Ces confidences saugrenues semblaient réellement venir d’un fou. Cependant, Nicolas Vsévolodovitch parlait avec une telle singulière franchise, avec une naïveté si contraire à sa nature qu’on eût dit qu’il était devenu un tout autre homme. Il n’eut aucune honte de manifester la crainte du spectre qui lui apparaissait. Mais cela ne dura qu’un instant et disparut aussi soudainement que cela était venu.
— Des bêtises, s’écria-t-il avec dépit comme s’il reprenait ses sens. J’irai voir le médecin.
— Allez le voir sans faute, fit Tikhon.
— Vous parlez avec une telle assurance... Avez-vous déjà rencontré des hommes comme moi, ayant eu de pareilles visions ?
— J’en ai rencontré, mais fort rarement. Je ne me souviens que d’un seul cas semblable au vôtre. Il s’agissait d’un officier qui venait de perdre son épouse, irremplaçable compagne de sa vie. De l’autre malade, j’ai seulement entendu parler. Tous les deux se sont soignés et ont été guéris à l’étranger... Mais vous, en êtes-vous depuis longtemps tourmenté ?
— Depuis une année environ... Mais c’est sans importance. J’irai voir le docteur... En somme, des bêtises... d’énormes bêtises... C’est moi-même qui suis sous divers aspects, voilà tout. Puisque je viens d’ajouter cette... phrase, vous allez certainement croire que je suis toujours dans le doute et ne suis pas certain que moi c’est moi et non pas réellement un diable.
Tikhon le considéra d’un air interrogateur.
— Alors... vous le voyez vraiment ? demanda-t-il.
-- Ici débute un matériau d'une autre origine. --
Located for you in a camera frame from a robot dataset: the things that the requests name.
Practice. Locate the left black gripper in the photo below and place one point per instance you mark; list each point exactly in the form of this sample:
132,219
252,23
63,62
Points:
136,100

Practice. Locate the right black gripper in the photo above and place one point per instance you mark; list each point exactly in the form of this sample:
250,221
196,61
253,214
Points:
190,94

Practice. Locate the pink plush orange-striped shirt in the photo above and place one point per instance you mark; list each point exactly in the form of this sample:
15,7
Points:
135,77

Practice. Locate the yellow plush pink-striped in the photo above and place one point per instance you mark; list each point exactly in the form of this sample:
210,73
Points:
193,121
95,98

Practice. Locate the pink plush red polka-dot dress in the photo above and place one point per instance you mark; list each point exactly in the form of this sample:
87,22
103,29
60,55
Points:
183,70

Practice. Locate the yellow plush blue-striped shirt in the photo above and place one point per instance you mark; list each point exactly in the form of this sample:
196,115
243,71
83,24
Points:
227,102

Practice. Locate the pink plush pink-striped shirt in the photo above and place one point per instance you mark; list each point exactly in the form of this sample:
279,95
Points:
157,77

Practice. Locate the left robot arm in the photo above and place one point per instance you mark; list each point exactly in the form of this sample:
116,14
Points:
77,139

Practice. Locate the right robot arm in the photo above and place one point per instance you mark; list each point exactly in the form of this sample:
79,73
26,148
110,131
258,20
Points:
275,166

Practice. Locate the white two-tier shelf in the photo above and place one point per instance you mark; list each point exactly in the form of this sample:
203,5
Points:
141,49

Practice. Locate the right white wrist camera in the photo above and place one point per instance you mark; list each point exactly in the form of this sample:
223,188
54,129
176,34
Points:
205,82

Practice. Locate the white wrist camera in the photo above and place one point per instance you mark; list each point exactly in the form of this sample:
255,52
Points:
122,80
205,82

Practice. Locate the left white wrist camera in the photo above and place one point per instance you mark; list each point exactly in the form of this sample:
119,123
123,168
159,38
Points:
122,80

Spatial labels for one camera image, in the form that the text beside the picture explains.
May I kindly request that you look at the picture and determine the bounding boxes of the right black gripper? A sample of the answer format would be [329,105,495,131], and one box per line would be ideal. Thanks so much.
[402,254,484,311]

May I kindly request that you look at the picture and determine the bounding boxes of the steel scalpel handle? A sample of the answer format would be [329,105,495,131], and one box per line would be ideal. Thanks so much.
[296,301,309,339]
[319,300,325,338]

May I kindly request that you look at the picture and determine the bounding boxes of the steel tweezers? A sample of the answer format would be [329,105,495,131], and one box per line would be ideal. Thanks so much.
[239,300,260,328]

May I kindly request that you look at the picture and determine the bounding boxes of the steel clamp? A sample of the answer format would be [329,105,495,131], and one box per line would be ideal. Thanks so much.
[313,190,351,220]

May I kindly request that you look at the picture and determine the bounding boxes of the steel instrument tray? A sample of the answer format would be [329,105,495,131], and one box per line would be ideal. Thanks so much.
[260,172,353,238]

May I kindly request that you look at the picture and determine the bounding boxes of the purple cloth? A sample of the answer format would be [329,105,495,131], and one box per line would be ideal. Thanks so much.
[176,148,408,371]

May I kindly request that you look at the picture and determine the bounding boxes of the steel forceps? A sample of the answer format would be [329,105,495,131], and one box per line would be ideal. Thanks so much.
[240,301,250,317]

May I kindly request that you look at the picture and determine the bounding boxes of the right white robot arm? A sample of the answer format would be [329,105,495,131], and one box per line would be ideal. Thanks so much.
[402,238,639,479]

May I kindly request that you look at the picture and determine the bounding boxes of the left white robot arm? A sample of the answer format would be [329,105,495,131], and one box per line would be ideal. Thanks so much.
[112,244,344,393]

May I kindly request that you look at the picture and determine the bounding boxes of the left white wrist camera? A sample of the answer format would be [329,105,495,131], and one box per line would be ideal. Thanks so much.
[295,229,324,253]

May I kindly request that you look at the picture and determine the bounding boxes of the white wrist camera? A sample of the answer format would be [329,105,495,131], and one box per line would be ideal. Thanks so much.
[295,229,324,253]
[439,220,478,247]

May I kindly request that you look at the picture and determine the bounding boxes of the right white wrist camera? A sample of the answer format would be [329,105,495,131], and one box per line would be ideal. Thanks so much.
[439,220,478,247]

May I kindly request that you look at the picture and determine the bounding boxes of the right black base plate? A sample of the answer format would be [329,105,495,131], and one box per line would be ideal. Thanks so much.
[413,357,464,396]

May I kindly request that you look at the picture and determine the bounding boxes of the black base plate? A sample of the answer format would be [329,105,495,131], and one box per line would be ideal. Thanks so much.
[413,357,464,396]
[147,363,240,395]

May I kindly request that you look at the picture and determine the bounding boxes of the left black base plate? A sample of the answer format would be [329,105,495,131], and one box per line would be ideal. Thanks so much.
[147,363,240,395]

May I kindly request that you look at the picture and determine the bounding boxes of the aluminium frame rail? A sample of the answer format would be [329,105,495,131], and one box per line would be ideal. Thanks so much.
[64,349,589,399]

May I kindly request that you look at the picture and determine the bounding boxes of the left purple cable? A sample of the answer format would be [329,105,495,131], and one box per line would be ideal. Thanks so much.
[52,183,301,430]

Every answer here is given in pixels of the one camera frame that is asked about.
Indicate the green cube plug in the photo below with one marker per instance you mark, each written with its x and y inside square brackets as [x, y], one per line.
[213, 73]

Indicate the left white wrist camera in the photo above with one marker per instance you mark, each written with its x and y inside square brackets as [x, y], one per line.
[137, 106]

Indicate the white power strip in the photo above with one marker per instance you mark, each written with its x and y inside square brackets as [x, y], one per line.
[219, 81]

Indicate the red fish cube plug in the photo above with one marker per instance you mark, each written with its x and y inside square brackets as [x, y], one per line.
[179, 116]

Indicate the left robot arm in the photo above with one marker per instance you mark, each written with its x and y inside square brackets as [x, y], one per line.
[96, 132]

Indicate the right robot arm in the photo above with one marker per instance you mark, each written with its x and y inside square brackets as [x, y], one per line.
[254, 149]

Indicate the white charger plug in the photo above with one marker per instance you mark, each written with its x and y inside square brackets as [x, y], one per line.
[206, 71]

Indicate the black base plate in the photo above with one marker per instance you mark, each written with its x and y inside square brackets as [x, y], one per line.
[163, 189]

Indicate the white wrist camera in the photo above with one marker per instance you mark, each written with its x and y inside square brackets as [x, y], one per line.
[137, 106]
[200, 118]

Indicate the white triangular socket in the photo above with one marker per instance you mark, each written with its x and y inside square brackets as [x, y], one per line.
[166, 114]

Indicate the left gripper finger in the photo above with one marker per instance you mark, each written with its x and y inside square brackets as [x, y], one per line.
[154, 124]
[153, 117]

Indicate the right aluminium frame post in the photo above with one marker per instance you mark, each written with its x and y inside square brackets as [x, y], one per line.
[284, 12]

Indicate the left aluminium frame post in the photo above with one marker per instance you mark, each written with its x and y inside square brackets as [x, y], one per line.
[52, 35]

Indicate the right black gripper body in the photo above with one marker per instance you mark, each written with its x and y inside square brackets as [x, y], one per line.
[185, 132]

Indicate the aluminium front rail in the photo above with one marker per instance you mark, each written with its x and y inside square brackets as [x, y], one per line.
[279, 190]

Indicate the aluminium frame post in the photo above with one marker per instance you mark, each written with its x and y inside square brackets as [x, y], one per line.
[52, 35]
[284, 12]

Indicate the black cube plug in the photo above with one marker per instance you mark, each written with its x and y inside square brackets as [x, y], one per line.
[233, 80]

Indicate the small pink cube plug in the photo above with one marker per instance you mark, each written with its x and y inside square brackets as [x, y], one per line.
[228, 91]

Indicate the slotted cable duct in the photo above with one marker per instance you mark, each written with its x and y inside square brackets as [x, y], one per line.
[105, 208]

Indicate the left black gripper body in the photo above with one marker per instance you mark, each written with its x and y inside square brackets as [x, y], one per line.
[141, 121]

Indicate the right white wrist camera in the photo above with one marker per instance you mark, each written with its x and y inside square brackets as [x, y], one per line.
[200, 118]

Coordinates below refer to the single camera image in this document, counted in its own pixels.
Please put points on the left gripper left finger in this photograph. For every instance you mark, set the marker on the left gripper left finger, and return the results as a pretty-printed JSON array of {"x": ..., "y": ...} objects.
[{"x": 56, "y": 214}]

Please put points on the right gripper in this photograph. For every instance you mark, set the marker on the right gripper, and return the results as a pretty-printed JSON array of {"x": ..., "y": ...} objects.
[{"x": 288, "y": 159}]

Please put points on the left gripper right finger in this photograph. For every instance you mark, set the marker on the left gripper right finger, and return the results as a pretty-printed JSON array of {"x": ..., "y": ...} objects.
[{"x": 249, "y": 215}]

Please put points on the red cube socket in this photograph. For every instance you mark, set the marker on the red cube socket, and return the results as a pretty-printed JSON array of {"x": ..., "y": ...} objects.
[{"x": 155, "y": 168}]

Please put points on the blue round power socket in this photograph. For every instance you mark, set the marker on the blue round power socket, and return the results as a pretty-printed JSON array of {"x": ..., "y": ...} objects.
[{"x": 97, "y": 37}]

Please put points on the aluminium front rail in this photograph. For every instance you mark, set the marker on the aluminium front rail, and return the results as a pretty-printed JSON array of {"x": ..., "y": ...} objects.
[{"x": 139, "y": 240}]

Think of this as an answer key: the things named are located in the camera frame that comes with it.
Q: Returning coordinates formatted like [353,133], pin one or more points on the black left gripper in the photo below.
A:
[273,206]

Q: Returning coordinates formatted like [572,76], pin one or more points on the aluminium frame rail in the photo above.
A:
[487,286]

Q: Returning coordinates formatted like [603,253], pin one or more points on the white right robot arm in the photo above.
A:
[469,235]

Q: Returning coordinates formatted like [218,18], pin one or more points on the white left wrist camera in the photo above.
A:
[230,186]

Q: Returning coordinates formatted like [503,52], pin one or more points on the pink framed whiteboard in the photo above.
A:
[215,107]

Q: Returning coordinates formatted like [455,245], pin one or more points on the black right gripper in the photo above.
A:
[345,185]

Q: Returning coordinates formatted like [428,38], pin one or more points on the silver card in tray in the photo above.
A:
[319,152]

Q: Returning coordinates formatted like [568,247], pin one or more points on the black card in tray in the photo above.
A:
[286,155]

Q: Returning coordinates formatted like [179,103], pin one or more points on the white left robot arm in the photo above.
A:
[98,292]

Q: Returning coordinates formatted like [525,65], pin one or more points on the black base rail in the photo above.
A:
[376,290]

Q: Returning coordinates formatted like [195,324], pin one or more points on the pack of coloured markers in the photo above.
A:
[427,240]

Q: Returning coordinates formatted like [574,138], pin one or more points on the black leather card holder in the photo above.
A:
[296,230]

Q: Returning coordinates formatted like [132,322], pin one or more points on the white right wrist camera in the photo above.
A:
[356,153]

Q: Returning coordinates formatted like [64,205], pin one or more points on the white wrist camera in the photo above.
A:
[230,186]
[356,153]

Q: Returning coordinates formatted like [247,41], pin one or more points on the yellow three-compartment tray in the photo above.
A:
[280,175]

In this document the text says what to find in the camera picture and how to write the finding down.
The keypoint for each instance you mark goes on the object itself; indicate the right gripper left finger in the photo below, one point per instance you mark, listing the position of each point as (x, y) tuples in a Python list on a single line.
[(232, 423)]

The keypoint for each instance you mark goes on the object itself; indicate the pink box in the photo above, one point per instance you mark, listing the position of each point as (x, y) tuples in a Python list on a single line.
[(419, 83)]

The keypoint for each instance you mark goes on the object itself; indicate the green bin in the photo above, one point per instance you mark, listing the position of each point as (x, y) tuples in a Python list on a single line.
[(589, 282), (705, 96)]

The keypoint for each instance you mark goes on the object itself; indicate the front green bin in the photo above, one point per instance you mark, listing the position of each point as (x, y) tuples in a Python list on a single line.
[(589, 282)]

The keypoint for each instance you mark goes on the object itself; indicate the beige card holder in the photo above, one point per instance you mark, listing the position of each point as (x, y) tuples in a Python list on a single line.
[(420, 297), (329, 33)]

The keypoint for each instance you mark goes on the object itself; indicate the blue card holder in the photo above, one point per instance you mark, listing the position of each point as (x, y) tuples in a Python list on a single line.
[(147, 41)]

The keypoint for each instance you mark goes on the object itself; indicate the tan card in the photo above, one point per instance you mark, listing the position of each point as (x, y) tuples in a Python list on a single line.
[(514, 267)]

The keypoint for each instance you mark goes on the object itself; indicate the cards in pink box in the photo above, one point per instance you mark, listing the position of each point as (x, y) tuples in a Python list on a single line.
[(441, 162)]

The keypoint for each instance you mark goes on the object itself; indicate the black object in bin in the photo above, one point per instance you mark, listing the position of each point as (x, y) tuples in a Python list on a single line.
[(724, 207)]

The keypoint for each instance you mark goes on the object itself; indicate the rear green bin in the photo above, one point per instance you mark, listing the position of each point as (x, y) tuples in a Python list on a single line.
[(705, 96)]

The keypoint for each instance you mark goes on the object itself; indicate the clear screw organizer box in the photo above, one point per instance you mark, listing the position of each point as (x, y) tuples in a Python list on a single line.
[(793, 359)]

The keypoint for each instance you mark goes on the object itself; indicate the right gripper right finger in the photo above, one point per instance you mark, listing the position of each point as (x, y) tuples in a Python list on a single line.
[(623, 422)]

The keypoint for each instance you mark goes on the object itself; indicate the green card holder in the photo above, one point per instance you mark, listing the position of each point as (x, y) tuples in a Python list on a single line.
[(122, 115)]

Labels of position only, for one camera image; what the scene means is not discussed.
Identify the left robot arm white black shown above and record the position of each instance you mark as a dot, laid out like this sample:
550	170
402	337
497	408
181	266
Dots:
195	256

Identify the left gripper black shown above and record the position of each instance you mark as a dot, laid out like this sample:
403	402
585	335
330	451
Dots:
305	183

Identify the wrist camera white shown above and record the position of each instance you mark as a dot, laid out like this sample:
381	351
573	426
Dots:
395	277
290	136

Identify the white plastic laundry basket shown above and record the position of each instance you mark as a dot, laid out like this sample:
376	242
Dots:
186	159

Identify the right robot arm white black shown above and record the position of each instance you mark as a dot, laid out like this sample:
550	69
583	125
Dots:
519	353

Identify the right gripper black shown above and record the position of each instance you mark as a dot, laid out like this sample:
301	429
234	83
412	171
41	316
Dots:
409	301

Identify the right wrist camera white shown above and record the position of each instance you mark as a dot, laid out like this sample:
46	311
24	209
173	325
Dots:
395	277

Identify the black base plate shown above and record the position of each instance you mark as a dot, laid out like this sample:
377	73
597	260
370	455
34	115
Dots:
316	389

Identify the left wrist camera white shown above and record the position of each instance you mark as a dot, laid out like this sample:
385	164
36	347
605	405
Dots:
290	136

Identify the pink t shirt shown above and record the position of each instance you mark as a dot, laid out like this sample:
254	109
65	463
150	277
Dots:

Je veux dire, en écartant le moindre doute que votre hallucination soit maladive, vous voyez réellement quelque image ?
— C’est assez étrange de vous voir insister quand je vous ai dit que je la vois.
Stavroguine s’irrita à nouveau et son humeur croissait à chaque mot. Il reprit :
— Mais naturellement je le vois, comme je vous vois, vous... Parfois je le vois sans être certain de le voir, bien que je sache que c’est la réalité... c’est moi ou c’est lui... Bref, des bêtises. Mais pourquoi ne supposeriez-vous pas que ce soit un diable en chair et en os ? Ce serait plus conforme à votre profession, ajouta-t-il, en passant brusquement au ton railleur.
— Il me semble plutôt que c’est maladif... Toutefois...
— Quoi, toutefois ?
— Les démons existent certainement, mais on peut le comprendre de diverses façons.
— Vous venez encore de baisser les yeux, parce que vous aviez honte pour moi de ce que je crois au diable et que, sous prétexte de ne pas y croire, je vous pose l’insidieuse question : existe-t-il ou n’existe-t-il pas ? fit Stavroguine irrité et railleur.